▶ TASK TO CARRY OUT
Give the data a second time, exactly and in full.
DATA SHOWN below:
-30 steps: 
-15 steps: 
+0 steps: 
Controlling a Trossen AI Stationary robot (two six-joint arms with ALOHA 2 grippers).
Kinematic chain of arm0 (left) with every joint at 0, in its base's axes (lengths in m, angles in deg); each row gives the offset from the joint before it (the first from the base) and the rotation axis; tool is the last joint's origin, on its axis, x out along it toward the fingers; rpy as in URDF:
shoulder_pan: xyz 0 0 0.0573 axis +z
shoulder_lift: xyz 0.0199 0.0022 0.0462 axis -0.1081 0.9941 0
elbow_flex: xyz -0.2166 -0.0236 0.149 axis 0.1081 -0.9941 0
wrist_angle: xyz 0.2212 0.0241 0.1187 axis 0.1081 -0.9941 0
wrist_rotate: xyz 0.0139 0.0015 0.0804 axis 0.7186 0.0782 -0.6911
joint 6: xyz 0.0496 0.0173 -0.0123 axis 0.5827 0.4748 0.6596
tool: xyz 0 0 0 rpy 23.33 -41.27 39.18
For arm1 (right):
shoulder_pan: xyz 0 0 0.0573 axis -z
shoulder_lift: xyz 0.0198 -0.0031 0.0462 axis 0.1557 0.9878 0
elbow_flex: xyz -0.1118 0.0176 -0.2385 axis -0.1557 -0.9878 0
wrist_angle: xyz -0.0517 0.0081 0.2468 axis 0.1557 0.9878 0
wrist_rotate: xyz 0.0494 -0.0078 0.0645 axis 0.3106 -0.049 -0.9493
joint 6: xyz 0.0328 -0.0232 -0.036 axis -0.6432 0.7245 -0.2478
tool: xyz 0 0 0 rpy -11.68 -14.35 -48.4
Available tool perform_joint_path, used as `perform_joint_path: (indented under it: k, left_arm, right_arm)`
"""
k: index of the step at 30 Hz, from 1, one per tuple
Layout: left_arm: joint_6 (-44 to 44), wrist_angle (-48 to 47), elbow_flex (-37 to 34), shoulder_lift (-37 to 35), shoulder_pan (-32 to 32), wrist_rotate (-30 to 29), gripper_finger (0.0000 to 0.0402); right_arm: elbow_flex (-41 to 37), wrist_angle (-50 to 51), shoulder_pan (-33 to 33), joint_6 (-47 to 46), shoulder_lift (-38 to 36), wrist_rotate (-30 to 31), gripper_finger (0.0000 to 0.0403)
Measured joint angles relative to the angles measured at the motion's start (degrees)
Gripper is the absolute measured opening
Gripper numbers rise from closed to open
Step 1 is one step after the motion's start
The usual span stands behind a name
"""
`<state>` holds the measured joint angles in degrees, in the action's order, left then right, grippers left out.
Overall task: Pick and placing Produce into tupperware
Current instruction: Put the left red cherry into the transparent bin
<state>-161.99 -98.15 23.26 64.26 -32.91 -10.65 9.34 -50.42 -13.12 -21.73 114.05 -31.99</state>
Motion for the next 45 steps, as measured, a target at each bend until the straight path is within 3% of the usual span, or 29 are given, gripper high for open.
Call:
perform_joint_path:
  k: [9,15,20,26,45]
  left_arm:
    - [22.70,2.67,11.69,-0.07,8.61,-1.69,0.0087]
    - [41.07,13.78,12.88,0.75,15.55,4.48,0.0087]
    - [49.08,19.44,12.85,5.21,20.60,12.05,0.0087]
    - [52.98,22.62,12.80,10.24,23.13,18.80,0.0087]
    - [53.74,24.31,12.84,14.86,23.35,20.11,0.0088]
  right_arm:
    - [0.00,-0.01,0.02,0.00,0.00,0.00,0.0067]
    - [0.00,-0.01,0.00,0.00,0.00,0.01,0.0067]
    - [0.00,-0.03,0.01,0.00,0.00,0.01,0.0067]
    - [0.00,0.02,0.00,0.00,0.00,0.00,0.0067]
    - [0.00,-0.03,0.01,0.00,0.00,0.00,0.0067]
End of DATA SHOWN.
▶ SOLUTION TO THE PROBLEM
-30 steps: 
-15 steps: 
+0 steps: 
Controlling a Trossen AI Stationary robot (two six-joint arms with ALOHA 2 grippers).
Kinematic chain of arm0 (left) with every joint at 0, in its base's axes (lengths in m, angles in deg); each row gives the offset from the joint before it (the first from the base) and the rotation axis; tool is the last joint's origin, on its axis, x out along it toward the fingers; rpy as in URDF:
shoulder_pan: xyz 0 0 0.0573 axis +z
shoulder_lift: xyz 0.0199 0.0022 0.0462 axis -0.1081 0.9941 0
elbow_flex: xyz -0.2166 -0.0236 0.149 axis 0.1081 -0.9941 0
wrist_angle: xyz 0.2212 0.0241 0.1187 axis 0.1081 -0.9941 0
wrist_rotate: xyz 0.0139 0.0015 0.0804 axis 0.7186 0.0782 -0.6911
joint 6: xyz 0.0496 0.0173 -0.0123 axis 0.5827 0.4748 0.6596
tool: xyz 0 0 0 rpy 23.33 -41.27 39.18
For arm1 (right):
shoulder_pan: xyz 0 0 0.0573 axis -z
shoulder_lift: xyz 0.0198 -0.0031 0.0462 axis 0.1557 0.9878 0
elbow_flex: xyz -0.1118 0.0176 -0.2385 axis -0.1557 -0.9878 0
wrist_angle: xyz -0.0517 0.0081 0.2468 axis 0.1557 0.9878 0
wrist_rotate: xyz 0.0494 -0.0078 0.0645 axis 0.3106 -0.049 -0.9493
joint 6: xyz 0.0328 -0.0232 -0.036 axis -0.6432 0.7245 -0.2478
tool: xyz 0 0 0 rpy -11.68 -14.35 -48.4
Available tool perform_joint_path, used as `perform_joint_path: (indented under it: k, left_arm, right_arm)`
"""
k: index of the step at 30 Hz, from 1, one per tuple
Layout: left_arm: joint_6 (-44 to 44), wrist_angle (-48 to 47), elbow_flex (-37 to 34), shoulder_lift (-37 to 35), shoulder_pan (-32 to 32), wrist_rotate (-30 to 29), gripper_finger (0.0000 to 0.0402); right_arm: elbow_flex (-41 to 37), wrist_angle (-50 to 51), shoulder_pan (-33 to 33), joint_6 (-47 to 46), shoulder_lift (-38 to 36), wrist_rotate (-30 to 31), gripper_finger (0.0000 to 0.0403)
Measured joint angles relative to the angles measured at the motion's start (degrees)
Gripper is the absolute measured opening
Gripper numbers rise from closed to open
Step 1 is one step after the motion's start
The usual span stands behind a name
"""
`<state>` holds the measured joint angles in degrees, in the action's order, left then right, grippers left out.
Overall task: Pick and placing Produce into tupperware
Current instruction: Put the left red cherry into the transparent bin
<state>-161.99 -98.15 23.26 64.26 -32.91 -10.65 9.34 -50.42 -13.12 -21.73 114.05 -31.99</state>
Motion for the next 45 steps, as measured, a target at each bend until the straight path is within 3% of the usual span, or 29 are given, gripper high for open.
Call:
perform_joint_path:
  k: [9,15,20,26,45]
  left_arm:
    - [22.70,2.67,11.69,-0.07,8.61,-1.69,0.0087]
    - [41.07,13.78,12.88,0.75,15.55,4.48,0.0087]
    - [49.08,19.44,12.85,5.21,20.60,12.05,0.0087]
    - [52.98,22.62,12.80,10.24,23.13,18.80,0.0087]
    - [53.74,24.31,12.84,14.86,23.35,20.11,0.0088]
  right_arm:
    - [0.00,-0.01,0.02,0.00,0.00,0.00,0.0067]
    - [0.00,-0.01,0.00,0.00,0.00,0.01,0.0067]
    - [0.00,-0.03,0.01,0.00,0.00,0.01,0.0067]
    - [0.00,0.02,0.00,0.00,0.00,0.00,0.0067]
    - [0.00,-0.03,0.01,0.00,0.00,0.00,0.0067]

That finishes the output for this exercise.